Philosophie et poésie du Nord

Mikak, que Jean Bédard transforme en personnage de son récent roman, a réellement existé. On la voit ici, peinte par John Russell en 1769, en compagnie de son fils Tukauk.
Photo: Domaine public Mikak, que Jean Bédard transforme en personnage de son récent roman, a réellement existé. On la voit ici, peinte par John Russell en 1769, en compagnie de son fils Tukauk.

Second volet de la trilogie de Jean Bédard, Le chant de la terre blanche est une oeuvre inspirée. Par la nature et la spiritualité, la philosophie et la poésie. Celles des premiers peuples, que l’auteur a découvertes grâce à son grand-oncle, un oblat ayant vécu plus de 35 ans parmi les autochtones. Mais aussi celles des penseurs qui ont marqué sa double vie d’universitaire et d’écrivain. Un peu à la manière d’Hermann Broch et Romain Rolland, animés d’une vision humaniste conjuguant histoire et littérature, Bédard, comme il le confie lui-même, « s’installe dans le passé pour poser un regard critique sur le monde contemporain, en rupture avec ses racines ».

La première partie du roman, la plus lyrique, relate la rencontre entre les Inuits du Labrador et les Frères moraves venus d’Europe pour les évangéliser. C’est par Mikak, « la première Inuite à s’inscrire par son nom dans les annales de l’histoire de la conquête », et Jens Haven, bientôt rebaptisé Jensingoak, que s’incarne le choc culturel. Entre ces personnages ayant réellement existé se développe une relation profonde, mais difficile, à l’image de la cohabitation des deux peuples. Les autres parties, au cours desquelles Mikak se fait guide et interprète, sont plus descriptives, moins pénétrantes.

Rattacher les morceaux

La force de l’oeuvre réside dans le point de vue interne adopté : « Je suis vieille, maintenant… Inuite, je le suis, parce que je sais qui est mon grand-père. Mais le suis-je encore au moment où je parle ? Personne ne veut plus se souvenir des temps anciens… Je voulais récapituler ma vie pour replacer l’horizon sur sa ligne et rattacher mes morceaux. » La dimension féminine, qui prime ici comme dans maints nouveaux romans historiques, est fondamentale. Et n’est pas sans rappeler Marguerite Porète (VLB), couronné du prix Ringuet en 2012. Pour Bédard, il y a d’ailleurs « un lien fort entre ces romans dénonçant les sociétés chrétiennes misogynes qui, par leur refus d’être issues et de dépendre de la femme, sont devenues destructrices de la nature ». La religion est aussi présente dans Le chant de la terre blanche. Or, c’est davantage à la conversion des Blancs que l’on assiste : « Tout a été renversé. À présent, c’est nous, les sauvages. »

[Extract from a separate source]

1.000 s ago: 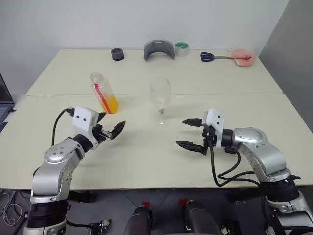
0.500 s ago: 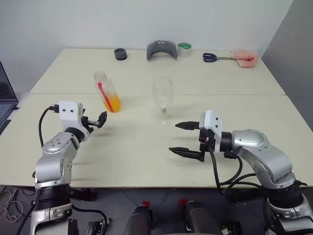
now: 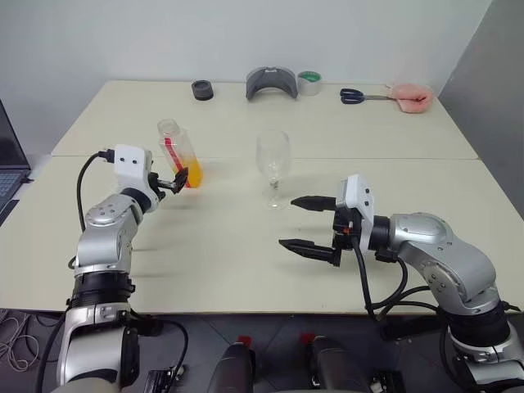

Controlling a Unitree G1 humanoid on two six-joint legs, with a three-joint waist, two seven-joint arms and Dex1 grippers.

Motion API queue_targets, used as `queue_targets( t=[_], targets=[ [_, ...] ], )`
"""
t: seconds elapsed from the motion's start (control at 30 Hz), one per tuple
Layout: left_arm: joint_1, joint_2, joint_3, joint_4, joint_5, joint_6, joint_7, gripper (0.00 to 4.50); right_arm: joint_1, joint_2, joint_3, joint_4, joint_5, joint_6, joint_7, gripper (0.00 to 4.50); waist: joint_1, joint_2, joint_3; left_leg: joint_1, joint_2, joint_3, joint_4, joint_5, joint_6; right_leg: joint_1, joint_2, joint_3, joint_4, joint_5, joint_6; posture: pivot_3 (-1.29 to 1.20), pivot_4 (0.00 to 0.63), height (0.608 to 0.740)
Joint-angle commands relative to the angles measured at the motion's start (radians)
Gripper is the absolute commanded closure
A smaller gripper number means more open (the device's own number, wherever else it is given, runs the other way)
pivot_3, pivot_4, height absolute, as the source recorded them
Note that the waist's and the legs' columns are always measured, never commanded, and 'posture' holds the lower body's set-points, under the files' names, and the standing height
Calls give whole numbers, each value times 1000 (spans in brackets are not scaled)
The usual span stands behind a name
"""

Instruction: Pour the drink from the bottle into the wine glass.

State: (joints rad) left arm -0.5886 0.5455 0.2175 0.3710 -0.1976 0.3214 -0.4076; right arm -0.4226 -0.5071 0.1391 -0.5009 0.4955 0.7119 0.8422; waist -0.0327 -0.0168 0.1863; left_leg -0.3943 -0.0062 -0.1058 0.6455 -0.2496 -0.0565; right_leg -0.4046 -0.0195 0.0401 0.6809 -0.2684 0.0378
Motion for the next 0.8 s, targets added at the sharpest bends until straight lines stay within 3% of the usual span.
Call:
queue_targets(
  t=[0.03, 0.6, 0.8],
  targets=[
    [-47, 9, -7, 39, 14, -52, -14, 0, -16, -5, -17, -24, 15, -16, -11, 26, 0, 0, 0, 0, 0, 0, 0, 0, 0, 0, 0, 0, 0, 0, 0, 0, 150, 740],
    [-213, -13, -14, 292, 24, -169, -48, 0, -12, -6, -17, -38, 18, -19, -27, 26, 0, 0, 0, -1, 0, -1, 0, 0, 0, 0, 0, -1, 0, 0, 0, 0, 150, 740],
    [-237, -20, 3, 351, 8, -190, -52, 1700, -37, 11, -19, -2, 13, -33, -37, 0, -1, 0, 0, -1, 0, -1, 0, 0, 0, 0, 0, -1, 0, 0, 0, 0, 150, 740]
  ],
)
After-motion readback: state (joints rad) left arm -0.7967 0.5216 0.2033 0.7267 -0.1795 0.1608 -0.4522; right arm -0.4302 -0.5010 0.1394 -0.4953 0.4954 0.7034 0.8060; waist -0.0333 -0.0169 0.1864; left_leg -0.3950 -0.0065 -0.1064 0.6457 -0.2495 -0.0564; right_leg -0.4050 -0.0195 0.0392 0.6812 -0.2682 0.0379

La concision et la fluidité de la plume de Bédard donnent au roman son rythme incantatoire. On a souvent l’impression d’être devant une sorte de cantique où le tragique frise l’ordinaire : « C’était la mort, rien de plus. »

Le roman est documenté. Par des traités d’anthropologie et d’ethnologie savants. Par les archives des Frères moraves, conservées à l’Université de Toronto. Mais surtout par les légendes ancestrales.

Renouvelant la perspective sur des événements connus, le roman recycle néanmoins le mythe de la Terre-Mère. Et ceux attendus de Sedna, la maîtresse des animaux aquatiques ; de Torngarsoak, l’Ours premier ; et de Torgnat, l’esprit maléfique. La trame ne crée pas l’effet de nouveauté du premier tome, mais elle s’inscrit dans le discours actuel sur la réconciliation entre Blancs et autochtones, que le dernier opus de Bédard viendra sceller. « L’enfant porté et l’enfant scindé, l’Inuit et le possesseur… Nous étions un peuple possible, un amour possible, une manière possible de continuer l’histoire. » Un roman à lire pour son regard sagace. Parfois un tantinet édifiant.

L’auteur sera au Salon en séance de signatures le samedi 21 novembre.